China’s race to replace Nvidia chips is reshaping AI infrastructure. Here’s what energy and utilities teams should do to build resilient, portable AI compute.
AI chip race: what energy utilities should do now
The most expensive part of many AI programs isn’t the data science team—it’s the compute. And in late 2025, compute has become geopolitical.
China’s biggest tech companies are racing to replace Nvidia GPUs with domestic AI accelerators. On the surface, that sounds like a semiconductor story. For energy and utilities leaders, it’s a capacity-planning story: where your AI workloads can run, what they’ll cost, and how reliably you can scale them.
I’ve seen too many grid AI initiatives get blocked for a surprisingly basic reason: the infrastructure roadmap assumes one vendor stack, one programming model, and predictable chip supply. That assumption is now fragile. If you operate cloud, data centers, or hybrid environments that support grid optimization, demand forecasting, renewable integration, or predictive maintenance, you should treat the AI chip race as a near-term operational risk—and an opportunity to build more resilient compute.
China’s push away from Nvidia is really about control
Answer first: China’s move to reduce Nvidia dependence is reshaping the AI infrastructure landscape, and energy companies should plan for multi-accelerator environments.
For more than a decade, Nvidia GPUs have powered much of China’s AI ecosystem.
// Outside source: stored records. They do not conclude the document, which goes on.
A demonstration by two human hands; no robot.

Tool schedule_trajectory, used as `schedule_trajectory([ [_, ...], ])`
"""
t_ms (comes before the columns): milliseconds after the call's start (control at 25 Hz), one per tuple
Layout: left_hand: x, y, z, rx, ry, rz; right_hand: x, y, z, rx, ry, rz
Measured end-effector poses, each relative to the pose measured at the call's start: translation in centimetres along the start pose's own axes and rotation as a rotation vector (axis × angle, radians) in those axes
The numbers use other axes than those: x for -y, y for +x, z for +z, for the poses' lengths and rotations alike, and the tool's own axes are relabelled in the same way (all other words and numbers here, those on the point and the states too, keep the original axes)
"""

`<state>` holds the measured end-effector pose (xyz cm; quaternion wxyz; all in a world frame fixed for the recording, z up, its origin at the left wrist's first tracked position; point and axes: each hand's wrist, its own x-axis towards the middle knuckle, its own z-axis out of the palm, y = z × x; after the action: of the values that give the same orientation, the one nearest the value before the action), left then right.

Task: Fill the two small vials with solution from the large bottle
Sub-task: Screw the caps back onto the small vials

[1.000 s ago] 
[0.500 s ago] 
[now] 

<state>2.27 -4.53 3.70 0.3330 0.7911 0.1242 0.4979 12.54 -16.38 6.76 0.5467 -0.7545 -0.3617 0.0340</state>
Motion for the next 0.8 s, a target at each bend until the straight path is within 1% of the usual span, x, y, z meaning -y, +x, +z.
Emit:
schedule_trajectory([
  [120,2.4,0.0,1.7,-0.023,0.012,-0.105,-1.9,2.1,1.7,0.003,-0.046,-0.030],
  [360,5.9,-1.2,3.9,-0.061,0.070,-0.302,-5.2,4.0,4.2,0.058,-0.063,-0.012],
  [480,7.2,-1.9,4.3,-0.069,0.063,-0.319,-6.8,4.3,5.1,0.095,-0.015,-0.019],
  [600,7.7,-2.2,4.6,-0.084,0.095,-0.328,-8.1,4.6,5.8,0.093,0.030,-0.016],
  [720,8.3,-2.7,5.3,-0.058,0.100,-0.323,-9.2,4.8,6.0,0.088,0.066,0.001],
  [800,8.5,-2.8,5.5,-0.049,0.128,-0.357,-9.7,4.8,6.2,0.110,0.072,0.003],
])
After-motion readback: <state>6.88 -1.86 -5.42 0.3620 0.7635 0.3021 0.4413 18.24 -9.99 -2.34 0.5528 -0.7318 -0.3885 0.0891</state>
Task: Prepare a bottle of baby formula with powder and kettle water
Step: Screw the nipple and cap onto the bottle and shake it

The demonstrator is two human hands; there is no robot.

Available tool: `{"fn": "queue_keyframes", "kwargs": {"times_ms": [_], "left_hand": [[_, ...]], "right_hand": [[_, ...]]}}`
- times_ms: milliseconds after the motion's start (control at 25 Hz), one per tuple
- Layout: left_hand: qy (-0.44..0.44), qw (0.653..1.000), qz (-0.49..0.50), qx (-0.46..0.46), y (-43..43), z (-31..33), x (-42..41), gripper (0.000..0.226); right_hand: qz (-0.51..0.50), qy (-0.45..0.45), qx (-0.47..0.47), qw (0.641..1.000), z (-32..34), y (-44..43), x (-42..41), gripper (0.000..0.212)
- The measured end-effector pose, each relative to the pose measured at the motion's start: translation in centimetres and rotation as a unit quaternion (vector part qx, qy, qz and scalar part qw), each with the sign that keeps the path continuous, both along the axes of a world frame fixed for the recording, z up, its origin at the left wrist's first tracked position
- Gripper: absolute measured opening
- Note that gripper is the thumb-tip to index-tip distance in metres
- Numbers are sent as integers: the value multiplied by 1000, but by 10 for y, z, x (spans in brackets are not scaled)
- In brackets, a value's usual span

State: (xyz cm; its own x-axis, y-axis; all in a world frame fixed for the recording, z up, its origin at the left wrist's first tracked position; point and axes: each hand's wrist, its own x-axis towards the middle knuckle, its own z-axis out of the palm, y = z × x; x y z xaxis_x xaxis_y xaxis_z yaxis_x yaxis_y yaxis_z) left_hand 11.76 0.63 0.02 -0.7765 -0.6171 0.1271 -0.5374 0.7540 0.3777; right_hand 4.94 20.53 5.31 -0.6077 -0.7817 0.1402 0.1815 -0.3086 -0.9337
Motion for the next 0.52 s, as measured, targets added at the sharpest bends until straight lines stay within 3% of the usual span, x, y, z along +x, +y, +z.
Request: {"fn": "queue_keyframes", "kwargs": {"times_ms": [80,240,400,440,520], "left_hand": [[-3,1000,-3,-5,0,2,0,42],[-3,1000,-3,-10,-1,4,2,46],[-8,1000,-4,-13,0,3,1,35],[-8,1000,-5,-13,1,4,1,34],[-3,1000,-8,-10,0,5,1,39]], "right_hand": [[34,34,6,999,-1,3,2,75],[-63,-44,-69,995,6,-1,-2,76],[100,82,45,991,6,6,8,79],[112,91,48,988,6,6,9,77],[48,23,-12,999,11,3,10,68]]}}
Even under export controls, China still bought “China-compliant” variants (like the H800, A800, and H20). By 2025, distrust accelerated—state media allegations about security risks and regulatory scrutiny pushed large buyers toward domestic options.
Whether you agree with the politics or not, the operational lesson is straightforward: AI infrastructure is now part of national critical infrastructure policy. Energy utilities already live in that world—NERC CIP, supply-chain audits, vendor risk management, sovereign cloud requirements. AI compute is joining the same category.
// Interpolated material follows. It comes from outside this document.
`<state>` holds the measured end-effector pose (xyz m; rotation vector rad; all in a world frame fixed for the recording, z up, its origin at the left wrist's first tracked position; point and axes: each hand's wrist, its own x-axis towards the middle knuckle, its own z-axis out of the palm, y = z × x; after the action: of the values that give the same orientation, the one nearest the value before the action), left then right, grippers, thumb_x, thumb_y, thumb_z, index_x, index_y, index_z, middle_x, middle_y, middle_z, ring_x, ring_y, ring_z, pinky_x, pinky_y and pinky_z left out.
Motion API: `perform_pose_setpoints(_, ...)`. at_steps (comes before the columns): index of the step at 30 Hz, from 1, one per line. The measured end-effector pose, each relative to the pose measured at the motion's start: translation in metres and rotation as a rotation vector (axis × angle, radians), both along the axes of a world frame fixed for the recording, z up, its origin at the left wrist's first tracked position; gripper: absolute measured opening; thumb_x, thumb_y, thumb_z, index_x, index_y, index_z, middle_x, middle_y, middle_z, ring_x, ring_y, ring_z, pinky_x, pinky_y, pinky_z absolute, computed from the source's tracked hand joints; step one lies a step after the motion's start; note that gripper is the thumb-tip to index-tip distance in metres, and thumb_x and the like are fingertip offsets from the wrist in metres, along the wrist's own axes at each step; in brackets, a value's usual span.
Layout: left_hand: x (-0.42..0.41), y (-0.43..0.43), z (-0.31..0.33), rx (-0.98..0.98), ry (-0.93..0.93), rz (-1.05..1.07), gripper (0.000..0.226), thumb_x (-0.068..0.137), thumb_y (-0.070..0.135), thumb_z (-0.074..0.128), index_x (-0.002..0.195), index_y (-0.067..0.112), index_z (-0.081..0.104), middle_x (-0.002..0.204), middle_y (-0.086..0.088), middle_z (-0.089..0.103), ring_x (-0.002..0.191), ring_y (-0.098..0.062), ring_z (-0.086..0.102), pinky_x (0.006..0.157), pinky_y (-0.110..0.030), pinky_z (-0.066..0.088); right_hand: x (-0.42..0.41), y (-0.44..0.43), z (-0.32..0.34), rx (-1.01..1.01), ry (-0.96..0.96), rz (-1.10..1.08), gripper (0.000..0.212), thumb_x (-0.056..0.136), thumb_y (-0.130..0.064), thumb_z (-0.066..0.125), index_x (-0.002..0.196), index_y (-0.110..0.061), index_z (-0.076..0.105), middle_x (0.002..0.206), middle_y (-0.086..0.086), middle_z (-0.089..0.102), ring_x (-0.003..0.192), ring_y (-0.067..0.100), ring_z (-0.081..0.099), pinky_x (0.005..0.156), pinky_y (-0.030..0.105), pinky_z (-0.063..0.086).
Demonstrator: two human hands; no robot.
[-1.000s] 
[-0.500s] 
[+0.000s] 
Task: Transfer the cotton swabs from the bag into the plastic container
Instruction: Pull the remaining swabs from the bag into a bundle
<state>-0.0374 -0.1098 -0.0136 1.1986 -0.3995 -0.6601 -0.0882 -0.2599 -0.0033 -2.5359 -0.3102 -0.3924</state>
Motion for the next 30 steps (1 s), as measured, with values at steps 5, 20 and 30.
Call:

For utilities and energy producers, this shows up in three ways:
- Supply risk: GPU access can change fast due to policy shifts.
- Lock-in risk: software ecosystems can be as restrictive as hardware availability.
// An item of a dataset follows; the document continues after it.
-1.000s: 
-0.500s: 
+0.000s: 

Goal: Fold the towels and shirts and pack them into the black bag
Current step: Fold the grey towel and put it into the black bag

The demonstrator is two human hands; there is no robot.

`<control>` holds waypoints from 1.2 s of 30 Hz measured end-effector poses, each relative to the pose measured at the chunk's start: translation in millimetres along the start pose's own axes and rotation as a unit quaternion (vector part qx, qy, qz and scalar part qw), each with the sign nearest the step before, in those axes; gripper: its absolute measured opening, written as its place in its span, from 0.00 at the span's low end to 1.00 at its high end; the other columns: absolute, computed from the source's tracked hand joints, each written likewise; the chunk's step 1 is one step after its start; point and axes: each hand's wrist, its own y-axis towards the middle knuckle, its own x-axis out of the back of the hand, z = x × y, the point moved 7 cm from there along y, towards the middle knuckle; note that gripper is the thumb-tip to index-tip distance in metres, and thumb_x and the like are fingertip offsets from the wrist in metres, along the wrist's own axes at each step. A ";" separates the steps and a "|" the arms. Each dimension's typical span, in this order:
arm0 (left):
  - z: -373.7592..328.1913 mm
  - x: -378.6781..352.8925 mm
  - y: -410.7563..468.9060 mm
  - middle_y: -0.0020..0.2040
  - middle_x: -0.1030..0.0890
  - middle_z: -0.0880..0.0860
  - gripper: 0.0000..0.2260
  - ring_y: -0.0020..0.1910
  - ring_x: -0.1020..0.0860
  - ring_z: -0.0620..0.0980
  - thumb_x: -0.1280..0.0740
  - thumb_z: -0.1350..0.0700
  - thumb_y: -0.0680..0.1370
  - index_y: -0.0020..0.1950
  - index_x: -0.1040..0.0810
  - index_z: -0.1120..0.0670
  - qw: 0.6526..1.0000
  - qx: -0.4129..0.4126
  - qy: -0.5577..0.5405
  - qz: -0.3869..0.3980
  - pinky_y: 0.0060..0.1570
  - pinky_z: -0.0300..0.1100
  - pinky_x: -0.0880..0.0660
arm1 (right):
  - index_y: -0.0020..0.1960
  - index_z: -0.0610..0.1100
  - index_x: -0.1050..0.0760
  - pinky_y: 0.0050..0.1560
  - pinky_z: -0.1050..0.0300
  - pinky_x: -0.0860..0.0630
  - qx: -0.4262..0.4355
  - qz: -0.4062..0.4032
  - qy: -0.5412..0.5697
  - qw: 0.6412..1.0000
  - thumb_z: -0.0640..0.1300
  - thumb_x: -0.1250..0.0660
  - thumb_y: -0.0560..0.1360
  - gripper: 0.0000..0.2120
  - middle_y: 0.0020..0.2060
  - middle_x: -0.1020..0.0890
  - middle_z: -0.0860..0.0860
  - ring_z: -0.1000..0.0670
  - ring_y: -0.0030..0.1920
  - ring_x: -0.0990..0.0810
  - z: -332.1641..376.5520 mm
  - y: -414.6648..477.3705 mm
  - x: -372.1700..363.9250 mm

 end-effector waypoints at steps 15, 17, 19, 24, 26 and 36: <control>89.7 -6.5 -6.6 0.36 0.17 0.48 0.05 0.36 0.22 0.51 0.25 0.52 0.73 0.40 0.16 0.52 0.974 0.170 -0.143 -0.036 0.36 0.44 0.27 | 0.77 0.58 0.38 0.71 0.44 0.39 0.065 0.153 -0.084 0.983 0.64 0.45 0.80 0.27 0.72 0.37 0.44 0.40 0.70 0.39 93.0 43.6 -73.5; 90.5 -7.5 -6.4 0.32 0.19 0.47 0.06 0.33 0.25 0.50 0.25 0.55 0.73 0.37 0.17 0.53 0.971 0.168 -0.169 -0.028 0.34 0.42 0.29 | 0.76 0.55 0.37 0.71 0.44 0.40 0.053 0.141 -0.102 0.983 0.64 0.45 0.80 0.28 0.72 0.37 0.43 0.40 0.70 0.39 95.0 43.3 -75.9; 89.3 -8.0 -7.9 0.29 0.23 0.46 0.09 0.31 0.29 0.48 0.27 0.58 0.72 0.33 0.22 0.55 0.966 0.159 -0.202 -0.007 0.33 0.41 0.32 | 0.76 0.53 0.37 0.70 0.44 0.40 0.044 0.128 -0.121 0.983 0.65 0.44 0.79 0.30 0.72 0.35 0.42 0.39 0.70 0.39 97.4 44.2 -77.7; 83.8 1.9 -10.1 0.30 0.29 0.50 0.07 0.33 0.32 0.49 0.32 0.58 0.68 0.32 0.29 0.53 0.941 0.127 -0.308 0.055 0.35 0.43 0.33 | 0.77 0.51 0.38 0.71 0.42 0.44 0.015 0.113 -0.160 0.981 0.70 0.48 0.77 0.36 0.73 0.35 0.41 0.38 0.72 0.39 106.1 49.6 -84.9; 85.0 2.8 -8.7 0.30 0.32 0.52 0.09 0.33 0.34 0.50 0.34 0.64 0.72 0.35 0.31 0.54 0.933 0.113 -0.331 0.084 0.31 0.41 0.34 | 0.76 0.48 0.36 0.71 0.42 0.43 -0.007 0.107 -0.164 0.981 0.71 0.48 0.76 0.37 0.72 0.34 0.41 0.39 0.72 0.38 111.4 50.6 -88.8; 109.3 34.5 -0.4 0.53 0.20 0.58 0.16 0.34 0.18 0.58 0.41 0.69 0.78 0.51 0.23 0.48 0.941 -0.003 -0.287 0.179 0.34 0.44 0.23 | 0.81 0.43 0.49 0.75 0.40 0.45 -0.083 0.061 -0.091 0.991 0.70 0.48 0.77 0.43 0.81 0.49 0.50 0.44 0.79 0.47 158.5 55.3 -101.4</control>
- Cost volatility: chip scarcity or forced migrations can inflate training and inference costs.
The “Nvidia replacement” problem is harder than most people think
Answer first: Replacing Nvidia isn’t about matching teraflops; it’s about matching the whole stack—memory, interconnects, software, and production scale.
Nvidia’s advantage isn’t just raw compute. It’s the combination of:
- High-bandwidth memory capacity and speed (often the limiting factor for large models)
- Interconnect bandwidth (chip-to-chip and node-to-node scaling)
- Mature software tooling (CUDA, libraries, debuggers, kernel tuning, community knowledge)
- Manufacturing volume and integration patterns (validated server designs, networking, cooling)
This matters directly in energy workloads. Grid and asset AI isn’t one workload—it’s a portfolio:
- Training: forecasting models, fault detection models, foundation models for operations documents
- Inference at scale: real-time anomaly detection, dispatch recommendations, call-center copilots
- Simulation & optimization: probabilistic load flow, contingency analysis, renewables siting
Some of those are memory-bound, some are latency-bound, and some are network-bound. So when a region shifts chip suppliers, the first break isn’t accuracy—it’s throughput, cost per run, and time-to-retrain.
Who’s building the domestic alternatives—and why it matters to data centers
Answer first: Huawei, Alibaba, Baidu, and Cambricon are building chips plus software ecosystems; that combination will change cloud and colocation options in Asia.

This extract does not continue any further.